Однако капитала на этом нажить было тоже нельзя. Видя, что затея пустая, Петр хотел уже разбить аппарат, тем более что жена ныла день и ночь: «Дознается – пропадем. Сына-то пожалей…» Но тут появился в их доме цыган-коновал со своим кожаным мешочком. Краем глаза видел как-то Петр, что не только деньгами набит мешочек; колючим ослепительным огоньком блеснуло однажды между грязных пальцев цыгана золото – не то часы, не то кольцо… И Петр тотчас смутно подумал: «Нет, не надо разбивать пока аппарат. Не будет самогонки – не заглянет больше цыган ко мне в дом…»
А сейчас, сидя у окна, Петр размышлял, что цыган снова приедет…
Через дорогу напротив, у самой стены дома, расплавленным золотом горели под солнцем битые стекла, кололи, заставляли слезиться глаза. Но Петр Бородин смотрел на них не отрываясь, не мигая и, казалось, ни о чем не думая…

2

Цыган действительно приехал через месяц.
Петр Бородин кинулся в сараюшку, где заранее припрятал бутылку самогона для коновала, а рядом с ней небольшой пузырек с темной жидкостью. Торопливо разрыл трясущимися руками солому. Бутылка была на месте, пузырек исчез.
С минуту Петр сидел на соломе растерянный, красный, пытаясь что-то сообразить. Потом тихо, потеряв неожиданно голос, позвал:
– Арина!.. – И погромче: – Ари-ина!!
Жена вошла в сарай с огорода. Завидев ее, старик молча встал, медленно, не разгибаясь, будто крадучись, пошел к ней. Глаза его сделались круглыми, остро поблескивали в полумраке. Молча он схватил жену за горло крючковатыми пальцами.
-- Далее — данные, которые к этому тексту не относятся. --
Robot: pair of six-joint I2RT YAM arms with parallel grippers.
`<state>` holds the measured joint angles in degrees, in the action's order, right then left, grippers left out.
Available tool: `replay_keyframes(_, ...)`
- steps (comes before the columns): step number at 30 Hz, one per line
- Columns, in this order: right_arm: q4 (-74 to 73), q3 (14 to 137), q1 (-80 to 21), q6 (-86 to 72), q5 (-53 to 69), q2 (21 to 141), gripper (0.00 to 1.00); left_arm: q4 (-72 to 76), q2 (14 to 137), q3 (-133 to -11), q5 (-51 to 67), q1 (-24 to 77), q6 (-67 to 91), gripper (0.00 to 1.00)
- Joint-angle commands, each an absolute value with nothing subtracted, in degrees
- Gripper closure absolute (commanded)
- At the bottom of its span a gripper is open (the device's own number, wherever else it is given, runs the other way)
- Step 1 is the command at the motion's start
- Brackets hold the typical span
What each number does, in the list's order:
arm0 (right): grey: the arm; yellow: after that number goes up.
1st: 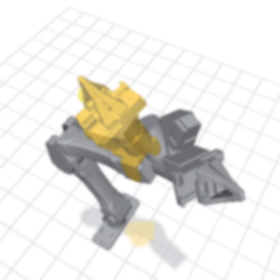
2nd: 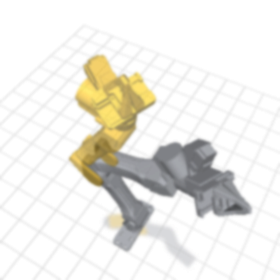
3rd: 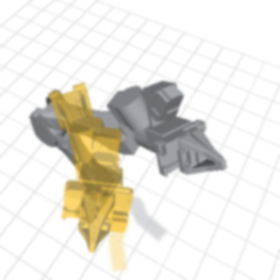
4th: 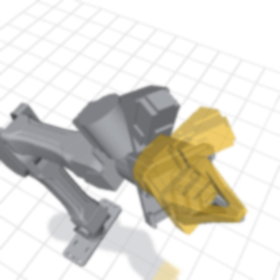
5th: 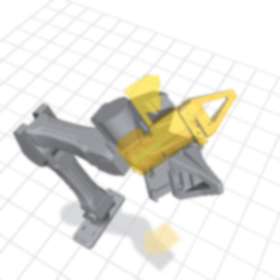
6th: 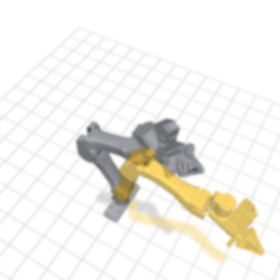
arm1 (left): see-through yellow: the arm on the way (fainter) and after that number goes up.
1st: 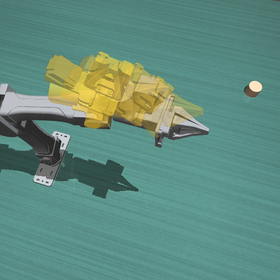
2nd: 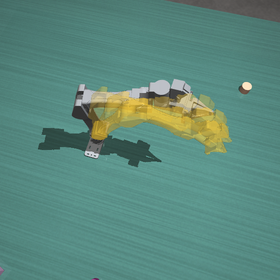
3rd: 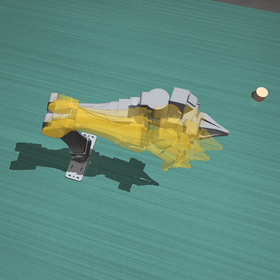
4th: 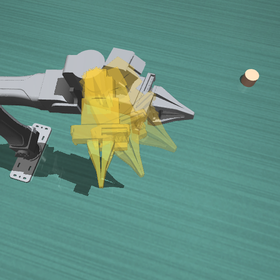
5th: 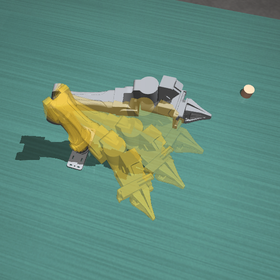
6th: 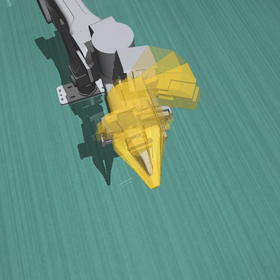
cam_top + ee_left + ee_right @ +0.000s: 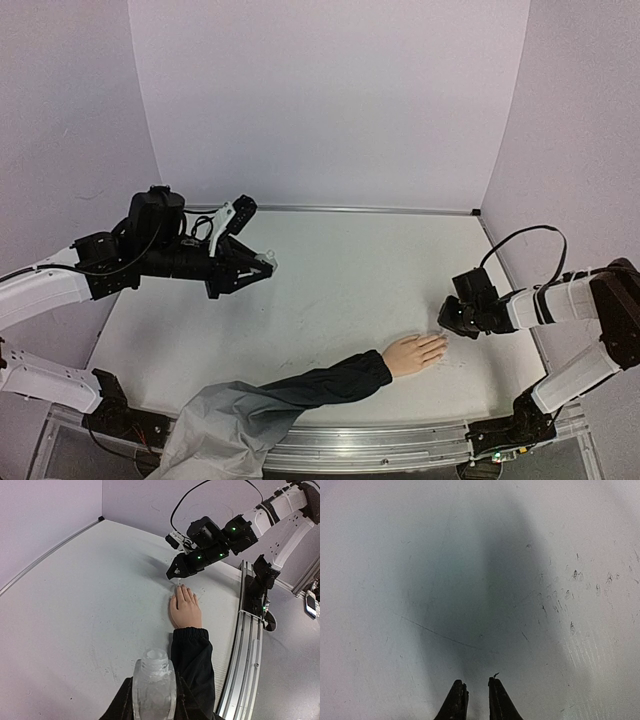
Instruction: Paint the nails
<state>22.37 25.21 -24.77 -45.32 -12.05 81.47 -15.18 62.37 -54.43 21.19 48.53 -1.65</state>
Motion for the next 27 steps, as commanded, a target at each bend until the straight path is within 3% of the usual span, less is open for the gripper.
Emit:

И уже потом прошипел:
– Ты?.. С-стерва!..
– Брось… все… брось… Я его… в озеро… пузырек-то… от греха, – задыхаясь, шептала Арина.
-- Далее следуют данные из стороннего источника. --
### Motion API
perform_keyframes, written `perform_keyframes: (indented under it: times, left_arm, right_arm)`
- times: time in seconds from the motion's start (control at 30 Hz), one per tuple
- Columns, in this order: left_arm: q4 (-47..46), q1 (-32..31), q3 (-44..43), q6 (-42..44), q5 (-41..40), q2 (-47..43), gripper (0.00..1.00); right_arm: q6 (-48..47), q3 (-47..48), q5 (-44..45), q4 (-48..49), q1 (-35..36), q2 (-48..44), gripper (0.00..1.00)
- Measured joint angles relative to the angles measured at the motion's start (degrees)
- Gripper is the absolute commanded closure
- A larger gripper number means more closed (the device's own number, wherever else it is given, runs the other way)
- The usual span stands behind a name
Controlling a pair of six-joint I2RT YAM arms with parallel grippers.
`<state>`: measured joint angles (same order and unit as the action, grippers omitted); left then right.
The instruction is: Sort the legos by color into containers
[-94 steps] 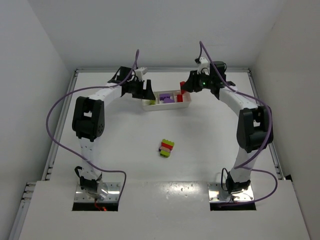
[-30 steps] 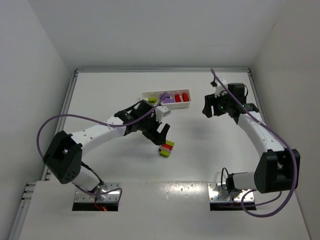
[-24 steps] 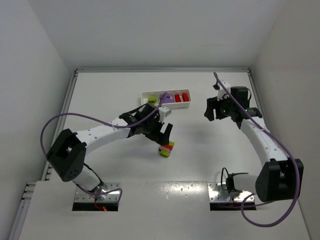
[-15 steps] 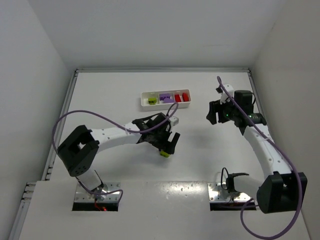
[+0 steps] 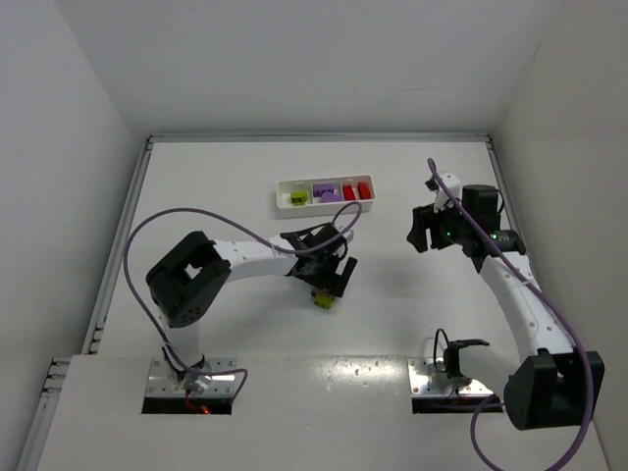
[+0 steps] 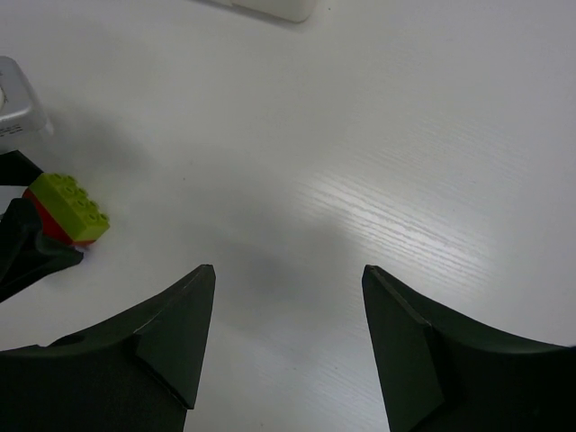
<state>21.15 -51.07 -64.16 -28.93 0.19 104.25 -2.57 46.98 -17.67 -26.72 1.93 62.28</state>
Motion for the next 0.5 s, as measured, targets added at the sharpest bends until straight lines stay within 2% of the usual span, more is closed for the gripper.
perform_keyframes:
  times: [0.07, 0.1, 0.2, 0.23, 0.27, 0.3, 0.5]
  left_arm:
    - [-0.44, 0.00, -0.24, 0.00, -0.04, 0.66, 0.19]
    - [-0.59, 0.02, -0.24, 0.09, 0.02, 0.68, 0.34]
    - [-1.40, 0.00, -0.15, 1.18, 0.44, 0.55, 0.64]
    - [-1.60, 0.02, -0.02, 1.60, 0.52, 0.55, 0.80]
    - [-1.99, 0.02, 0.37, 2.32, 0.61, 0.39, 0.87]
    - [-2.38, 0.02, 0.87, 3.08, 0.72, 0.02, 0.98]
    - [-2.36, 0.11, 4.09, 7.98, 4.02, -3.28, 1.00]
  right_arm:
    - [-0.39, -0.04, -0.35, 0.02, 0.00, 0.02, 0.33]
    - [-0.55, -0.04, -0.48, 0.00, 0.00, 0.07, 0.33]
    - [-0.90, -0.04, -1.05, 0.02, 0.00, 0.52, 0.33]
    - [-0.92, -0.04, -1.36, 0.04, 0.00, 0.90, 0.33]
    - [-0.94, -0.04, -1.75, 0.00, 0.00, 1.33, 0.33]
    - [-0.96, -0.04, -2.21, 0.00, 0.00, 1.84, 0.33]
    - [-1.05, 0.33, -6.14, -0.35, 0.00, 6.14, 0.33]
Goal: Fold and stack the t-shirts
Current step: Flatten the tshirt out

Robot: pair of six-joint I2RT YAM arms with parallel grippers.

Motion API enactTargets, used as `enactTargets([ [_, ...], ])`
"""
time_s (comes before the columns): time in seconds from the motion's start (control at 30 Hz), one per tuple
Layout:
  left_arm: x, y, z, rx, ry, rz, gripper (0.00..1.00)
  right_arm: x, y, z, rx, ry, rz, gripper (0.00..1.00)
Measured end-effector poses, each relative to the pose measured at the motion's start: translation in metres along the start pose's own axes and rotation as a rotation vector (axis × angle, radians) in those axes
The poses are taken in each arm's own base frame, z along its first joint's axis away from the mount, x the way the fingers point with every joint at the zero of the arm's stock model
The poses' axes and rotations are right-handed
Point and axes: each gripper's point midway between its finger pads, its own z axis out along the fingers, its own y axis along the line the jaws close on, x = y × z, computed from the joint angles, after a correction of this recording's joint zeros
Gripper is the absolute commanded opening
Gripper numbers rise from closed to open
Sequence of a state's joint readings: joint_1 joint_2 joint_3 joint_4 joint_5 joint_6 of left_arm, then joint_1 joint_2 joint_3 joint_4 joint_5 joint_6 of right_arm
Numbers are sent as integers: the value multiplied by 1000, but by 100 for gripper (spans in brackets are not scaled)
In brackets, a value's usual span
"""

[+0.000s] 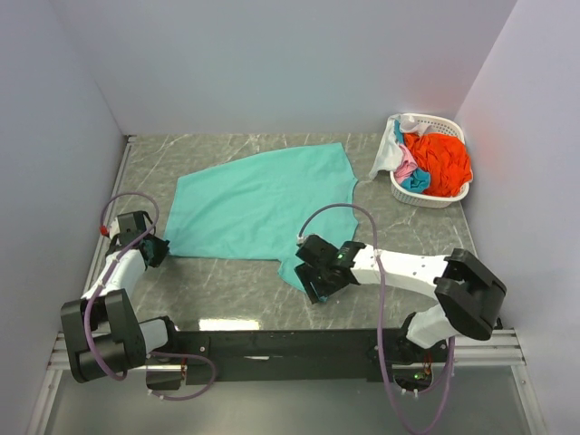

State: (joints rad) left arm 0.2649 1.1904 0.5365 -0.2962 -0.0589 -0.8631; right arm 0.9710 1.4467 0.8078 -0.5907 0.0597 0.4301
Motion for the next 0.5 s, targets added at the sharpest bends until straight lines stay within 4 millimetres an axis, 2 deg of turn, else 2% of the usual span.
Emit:
enactTargets([
  [0.1, 0, 0, 0, 0, 0, 0, 1, 3, -3, 5, 19, 17, -1, 65],
  [0.2, 0, 0, 0, 0, 0, 0, 1, 4, -3, 9, 25, 28, -1, 57],
  [0.23, 0, 0, 0, 0, 0, 0, 1, 4, -3, 11, 26, 30, 1, 51],
  [0.37, 0, 0, 0, -1, 1, 0, 1, 4, -7, 16, 57, 34, 12, 42],
  [0.4, 0, 0, 1, -2, 2, 0, 1, 3, -8, 16, 69, 33, 14, 33],
  [0.47, 1, 1, 1, -3, 3, 0, 1, 2, -11, 16, 87, 28, 22, 27],
  [0.5, 0, 0, 1, -1, 2, 0, 1, 1, -12, 16, 95, 24, 26, 8],
])
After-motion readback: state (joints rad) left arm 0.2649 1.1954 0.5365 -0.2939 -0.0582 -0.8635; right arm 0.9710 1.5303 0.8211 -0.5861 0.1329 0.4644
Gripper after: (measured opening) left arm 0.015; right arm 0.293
Казалось, Петр с трудом выдавливает из нее по одному слову
– Ах ты!.. Сука старая!.. А вдруг цыган не приедет больше? А?
– Проп… пропадем ведь!..
– Где?! Задушу сейчас, коли правда в озеро кинула!..
– Правда…
– У-у-о!.. – глухо завыл Петр Бородин и, не помня себя от охватившей его злобы, уже изо всех сил сдавливал жене горло. Она, обмякшая, посиневшая, опустилась на колени.
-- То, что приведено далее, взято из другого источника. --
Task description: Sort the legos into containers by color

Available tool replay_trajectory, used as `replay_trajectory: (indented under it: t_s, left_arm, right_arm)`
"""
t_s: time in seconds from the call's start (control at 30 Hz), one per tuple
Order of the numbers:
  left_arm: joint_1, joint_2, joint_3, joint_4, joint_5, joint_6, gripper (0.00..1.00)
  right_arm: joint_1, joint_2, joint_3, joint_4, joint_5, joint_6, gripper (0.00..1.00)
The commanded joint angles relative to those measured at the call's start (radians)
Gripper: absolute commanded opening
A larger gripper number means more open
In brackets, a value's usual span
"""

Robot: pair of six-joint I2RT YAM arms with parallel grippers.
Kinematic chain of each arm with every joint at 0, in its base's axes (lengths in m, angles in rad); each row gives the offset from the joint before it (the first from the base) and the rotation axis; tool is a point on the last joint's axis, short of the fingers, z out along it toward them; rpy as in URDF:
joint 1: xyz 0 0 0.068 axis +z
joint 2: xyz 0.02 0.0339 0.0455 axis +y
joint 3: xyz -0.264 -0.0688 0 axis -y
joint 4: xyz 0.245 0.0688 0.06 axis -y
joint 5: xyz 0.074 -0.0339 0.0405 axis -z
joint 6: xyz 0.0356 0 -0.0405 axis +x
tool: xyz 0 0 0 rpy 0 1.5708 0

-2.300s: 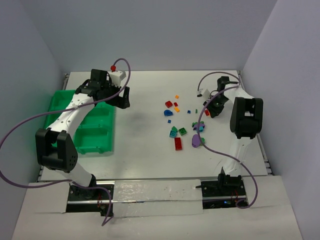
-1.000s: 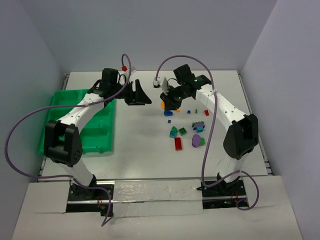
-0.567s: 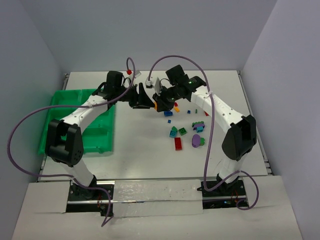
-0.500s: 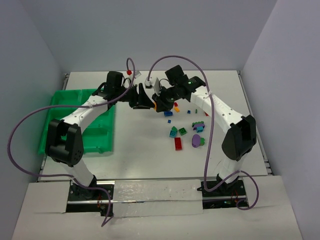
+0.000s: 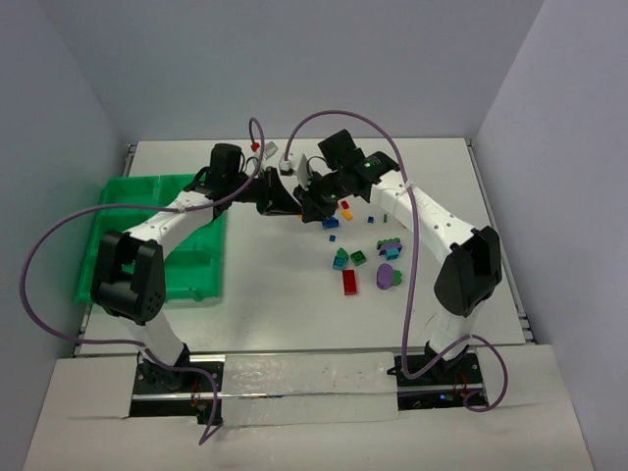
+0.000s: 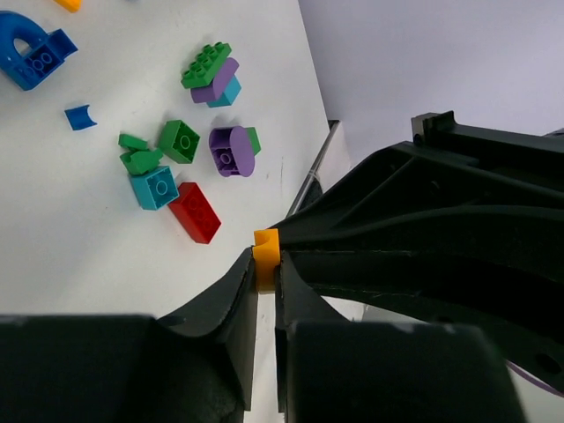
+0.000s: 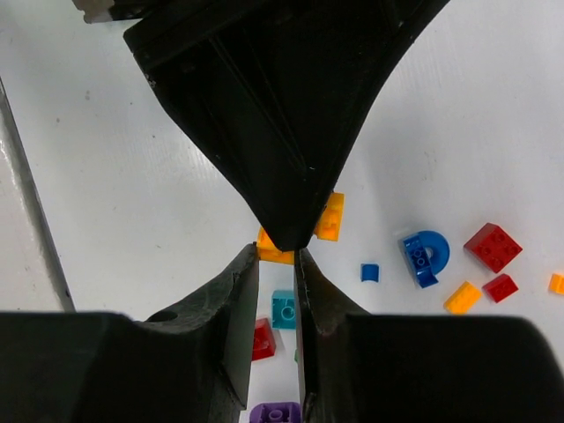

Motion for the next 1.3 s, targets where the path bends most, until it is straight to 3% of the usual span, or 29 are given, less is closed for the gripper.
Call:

– Вон там, на средней полке, – прошептала Арина почти без сознания.
Только теперь Петр разжал пальцы. Жена мягко, без стука упала на пол и, открывая рот, стала жадно глотать сырой, пахнущий навозом воздух.
Петр Бородин перешагнул через нее, подошел к шкафчику, прибитому в углу сарая.